Data entries:
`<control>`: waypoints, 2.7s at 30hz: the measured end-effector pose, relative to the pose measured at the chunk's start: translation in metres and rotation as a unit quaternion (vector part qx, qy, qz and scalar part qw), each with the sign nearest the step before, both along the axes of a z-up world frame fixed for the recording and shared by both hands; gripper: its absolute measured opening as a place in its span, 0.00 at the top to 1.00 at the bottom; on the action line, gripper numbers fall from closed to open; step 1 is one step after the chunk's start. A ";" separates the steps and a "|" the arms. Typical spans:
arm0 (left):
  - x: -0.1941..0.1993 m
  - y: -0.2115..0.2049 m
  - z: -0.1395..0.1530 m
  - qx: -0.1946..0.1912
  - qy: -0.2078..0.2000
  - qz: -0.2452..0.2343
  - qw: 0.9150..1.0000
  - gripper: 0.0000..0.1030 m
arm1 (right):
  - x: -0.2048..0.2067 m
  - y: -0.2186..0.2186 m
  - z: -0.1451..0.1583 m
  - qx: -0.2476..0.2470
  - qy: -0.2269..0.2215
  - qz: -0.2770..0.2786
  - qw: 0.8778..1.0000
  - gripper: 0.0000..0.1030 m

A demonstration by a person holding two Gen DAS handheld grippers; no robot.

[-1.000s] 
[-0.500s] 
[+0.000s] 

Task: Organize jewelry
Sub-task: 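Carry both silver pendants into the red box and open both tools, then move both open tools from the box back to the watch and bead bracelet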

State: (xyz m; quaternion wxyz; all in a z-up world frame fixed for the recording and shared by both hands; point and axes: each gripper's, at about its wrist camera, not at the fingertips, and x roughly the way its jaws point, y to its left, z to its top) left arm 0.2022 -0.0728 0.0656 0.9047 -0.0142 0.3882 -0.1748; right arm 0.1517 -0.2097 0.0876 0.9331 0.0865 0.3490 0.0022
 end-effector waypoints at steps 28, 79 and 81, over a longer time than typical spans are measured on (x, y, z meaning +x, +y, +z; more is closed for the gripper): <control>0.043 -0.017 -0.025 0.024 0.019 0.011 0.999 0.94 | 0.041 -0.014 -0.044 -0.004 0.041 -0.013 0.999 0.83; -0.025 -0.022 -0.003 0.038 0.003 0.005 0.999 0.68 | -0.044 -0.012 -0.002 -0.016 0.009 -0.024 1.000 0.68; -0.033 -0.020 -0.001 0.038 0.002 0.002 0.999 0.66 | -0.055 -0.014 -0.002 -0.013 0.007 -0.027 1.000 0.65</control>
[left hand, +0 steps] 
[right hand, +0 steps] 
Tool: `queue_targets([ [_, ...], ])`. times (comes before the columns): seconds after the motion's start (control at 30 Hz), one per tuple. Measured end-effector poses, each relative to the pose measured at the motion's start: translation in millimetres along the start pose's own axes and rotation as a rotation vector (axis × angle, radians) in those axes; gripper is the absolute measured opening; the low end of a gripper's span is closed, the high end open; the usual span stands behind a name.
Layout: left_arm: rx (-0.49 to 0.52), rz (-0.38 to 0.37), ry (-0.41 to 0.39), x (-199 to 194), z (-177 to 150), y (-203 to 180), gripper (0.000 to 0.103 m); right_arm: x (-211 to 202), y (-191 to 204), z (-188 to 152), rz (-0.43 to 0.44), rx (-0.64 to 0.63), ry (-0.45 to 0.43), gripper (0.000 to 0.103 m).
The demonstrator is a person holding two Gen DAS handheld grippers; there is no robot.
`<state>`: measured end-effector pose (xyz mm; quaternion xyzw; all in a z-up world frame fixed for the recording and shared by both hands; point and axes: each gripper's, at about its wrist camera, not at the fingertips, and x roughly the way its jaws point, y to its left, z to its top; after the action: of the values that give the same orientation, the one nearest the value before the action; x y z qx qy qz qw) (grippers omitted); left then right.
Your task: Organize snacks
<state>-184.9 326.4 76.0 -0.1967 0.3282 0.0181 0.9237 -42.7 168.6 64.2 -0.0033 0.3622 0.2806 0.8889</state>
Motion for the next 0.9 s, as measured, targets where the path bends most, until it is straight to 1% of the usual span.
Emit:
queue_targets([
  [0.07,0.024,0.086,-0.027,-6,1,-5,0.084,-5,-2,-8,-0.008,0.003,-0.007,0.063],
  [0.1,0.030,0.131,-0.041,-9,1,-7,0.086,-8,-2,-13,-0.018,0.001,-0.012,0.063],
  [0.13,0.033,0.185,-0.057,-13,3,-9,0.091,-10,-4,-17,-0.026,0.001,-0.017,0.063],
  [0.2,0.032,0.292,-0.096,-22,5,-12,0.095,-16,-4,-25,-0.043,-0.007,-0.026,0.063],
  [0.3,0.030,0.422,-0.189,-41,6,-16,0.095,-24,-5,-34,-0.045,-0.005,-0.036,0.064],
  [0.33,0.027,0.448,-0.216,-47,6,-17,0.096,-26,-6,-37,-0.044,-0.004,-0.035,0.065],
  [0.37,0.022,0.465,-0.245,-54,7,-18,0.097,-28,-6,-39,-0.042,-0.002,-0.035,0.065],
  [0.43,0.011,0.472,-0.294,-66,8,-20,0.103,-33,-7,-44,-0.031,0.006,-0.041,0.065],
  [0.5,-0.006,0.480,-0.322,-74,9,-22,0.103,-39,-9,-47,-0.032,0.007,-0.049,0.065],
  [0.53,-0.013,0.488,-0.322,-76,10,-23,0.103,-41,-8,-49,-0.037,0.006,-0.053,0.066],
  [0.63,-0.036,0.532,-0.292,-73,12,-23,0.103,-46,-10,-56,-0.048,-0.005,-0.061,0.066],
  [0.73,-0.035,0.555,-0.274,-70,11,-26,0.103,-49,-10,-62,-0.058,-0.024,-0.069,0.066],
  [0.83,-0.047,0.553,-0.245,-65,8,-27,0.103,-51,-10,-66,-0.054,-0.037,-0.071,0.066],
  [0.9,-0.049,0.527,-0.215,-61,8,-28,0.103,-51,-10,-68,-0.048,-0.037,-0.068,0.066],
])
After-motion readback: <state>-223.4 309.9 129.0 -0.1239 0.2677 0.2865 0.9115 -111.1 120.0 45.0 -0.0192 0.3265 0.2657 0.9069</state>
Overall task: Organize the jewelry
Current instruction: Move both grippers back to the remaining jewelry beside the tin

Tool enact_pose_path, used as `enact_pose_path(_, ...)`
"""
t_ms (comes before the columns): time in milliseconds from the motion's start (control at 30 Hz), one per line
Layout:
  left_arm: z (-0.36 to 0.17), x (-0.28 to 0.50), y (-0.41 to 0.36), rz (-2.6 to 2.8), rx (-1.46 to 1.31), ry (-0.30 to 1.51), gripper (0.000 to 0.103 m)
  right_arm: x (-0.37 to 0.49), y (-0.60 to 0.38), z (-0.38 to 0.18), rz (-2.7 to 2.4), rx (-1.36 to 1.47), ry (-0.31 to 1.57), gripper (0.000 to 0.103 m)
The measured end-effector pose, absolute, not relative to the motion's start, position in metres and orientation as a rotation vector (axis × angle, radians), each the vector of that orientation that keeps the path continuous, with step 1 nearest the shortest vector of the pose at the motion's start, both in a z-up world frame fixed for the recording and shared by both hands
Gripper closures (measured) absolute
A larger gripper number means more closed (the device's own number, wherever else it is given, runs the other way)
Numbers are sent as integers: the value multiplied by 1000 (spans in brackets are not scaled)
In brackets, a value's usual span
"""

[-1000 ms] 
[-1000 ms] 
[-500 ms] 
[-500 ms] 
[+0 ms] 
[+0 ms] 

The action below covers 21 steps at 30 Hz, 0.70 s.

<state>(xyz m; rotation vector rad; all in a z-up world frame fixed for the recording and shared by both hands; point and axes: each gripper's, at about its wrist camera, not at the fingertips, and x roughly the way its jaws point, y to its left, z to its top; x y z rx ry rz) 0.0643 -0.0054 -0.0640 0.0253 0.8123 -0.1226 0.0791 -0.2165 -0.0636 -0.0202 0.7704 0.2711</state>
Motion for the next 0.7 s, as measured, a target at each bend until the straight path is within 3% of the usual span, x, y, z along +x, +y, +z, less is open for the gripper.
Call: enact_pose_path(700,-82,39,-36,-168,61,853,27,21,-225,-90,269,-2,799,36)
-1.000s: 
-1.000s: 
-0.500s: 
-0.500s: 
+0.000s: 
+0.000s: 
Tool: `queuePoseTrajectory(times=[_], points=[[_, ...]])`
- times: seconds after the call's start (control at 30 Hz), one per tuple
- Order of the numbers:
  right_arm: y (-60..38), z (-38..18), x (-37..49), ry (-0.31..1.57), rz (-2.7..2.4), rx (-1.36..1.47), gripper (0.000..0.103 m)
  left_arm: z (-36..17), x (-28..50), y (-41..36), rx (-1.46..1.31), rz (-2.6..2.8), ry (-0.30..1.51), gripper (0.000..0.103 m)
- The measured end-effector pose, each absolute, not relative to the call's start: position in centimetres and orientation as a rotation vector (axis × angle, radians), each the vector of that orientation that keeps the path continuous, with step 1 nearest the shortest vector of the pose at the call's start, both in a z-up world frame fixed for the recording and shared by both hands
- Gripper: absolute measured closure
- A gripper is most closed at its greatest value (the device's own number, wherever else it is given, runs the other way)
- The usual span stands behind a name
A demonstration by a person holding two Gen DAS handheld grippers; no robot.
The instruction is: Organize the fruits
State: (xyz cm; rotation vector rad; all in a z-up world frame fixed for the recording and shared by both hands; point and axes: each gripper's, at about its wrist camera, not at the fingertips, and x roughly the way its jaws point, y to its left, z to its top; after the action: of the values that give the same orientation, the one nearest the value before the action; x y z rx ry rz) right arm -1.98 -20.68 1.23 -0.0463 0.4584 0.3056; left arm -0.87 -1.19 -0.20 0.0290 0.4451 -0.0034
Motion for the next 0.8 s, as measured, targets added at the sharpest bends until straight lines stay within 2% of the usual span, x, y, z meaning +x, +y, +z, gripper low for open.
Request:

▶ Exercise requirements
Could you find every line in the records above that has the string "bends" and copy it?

▶ Solution for this exercise
Motion for the next 0.9 s, as measured, targets where the path bends most, until it is straight to 1% of the usual span.
Motion for the next 0.8 s, as measured, targets added at the sharpest bends until straight lines stay within 2% of the usual span, x, y, z meaning +x, +y, +z, gripper low for open.

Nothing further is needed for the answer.